The best programs are written so that computing machines can perform them quickly and so that human beings can understand them clearly. A programmer is ideally an essayist who works with traditional aesthetic and literary forms as
well as mathematical concepts, to communicate the way that an algorithm works and to convince a reader that the results will be correct. Donald E. Knuth

Trees

A Tree is a hierarchical data structure which is represented using linked nodes. Every tree has a root node
( topmost node in the tree ) and a pointer to the root node is used to traverse the tree and perform other operations. Every node contains a value and pointers or links to its child nodes. This section of the tutorial focuses on algorithms based on Binary Trees and Binary Search Trees which are discussed below.

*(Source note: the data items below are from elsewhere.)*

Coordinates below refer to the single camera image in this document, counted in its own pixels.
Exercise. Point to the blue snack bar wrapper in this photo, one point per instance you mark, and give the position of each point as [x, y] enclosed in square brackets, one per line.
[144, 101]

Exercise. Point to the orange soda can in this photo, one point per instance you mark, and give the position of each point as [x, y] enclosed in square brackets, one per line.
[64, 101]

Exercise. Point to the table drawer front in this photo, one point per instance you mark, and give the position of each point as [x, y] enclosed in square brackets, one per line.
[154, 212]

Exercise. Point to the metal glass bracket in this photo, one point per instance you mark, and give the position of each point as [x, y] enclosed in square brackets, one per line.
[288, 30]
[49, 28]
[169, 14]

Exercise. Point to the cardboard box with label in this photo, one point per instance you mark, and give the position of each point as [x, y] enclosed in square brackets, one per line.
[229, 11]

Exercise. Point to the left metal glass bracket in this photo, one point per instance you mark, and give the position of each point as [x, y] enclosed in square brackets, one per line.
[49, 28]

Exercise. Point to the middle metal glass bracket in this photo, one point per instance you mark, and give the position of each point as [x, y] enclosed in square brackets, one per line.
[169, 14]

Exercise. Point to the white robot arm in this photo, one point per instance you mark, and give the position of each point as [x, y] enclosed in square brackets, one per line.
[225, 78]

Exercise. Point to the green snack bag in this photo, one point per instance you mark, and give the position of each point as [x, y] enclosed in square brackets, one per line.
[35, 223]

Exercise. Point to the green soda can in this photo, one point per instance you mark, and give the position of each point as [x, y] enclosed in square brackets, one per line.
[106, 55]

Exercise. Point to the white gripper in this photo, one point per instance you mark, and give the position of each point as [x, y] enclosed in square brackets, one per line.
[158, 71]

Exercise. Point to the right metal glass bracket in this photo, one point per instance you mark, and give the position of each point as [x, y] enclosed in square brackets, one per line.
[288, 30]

A Binary Tree is a data structure in which every node has atmost two child nodes ( left and right ) i.e every node has a value and 0 , 1 or 2 pointers. If a node does not have any child node, then it is known as leaf node. As mentioned above, the entire binary tree is accessed using a pointer to the root node.

A Binary Search Tree is a Binary Tree with additional constraints or properties which are mentioned below :
1 ) Left subtree of a node contain values which are less than the node's value.
2 ) Right subtree of a node contain values which are greater than the node's value.
3 ) Left and right subtrees are also binary search trees.
4 ) Duplicate values are not allowed.

Following figure visualizes a Binary Tree and a Binary Search Tree :

tree

In the above Binary Tree , 5 is the root node with 8 and 4 being the children of root node. In the Binary Search Tree , 11 is the root node and all the nodes including the root node satisfy the properties of binary search tree.

Tree Traversal
There are three different kind of traversals depending on the order in which nodes are visited.
PreOrder Traversal Parent node is visited first, then Left child and finally Right child.
Inorder Traversal Left child is visited first, then Parent and finally Right child.
PostOrder Traversal Left child is visited first, then Right child and finally the Parent.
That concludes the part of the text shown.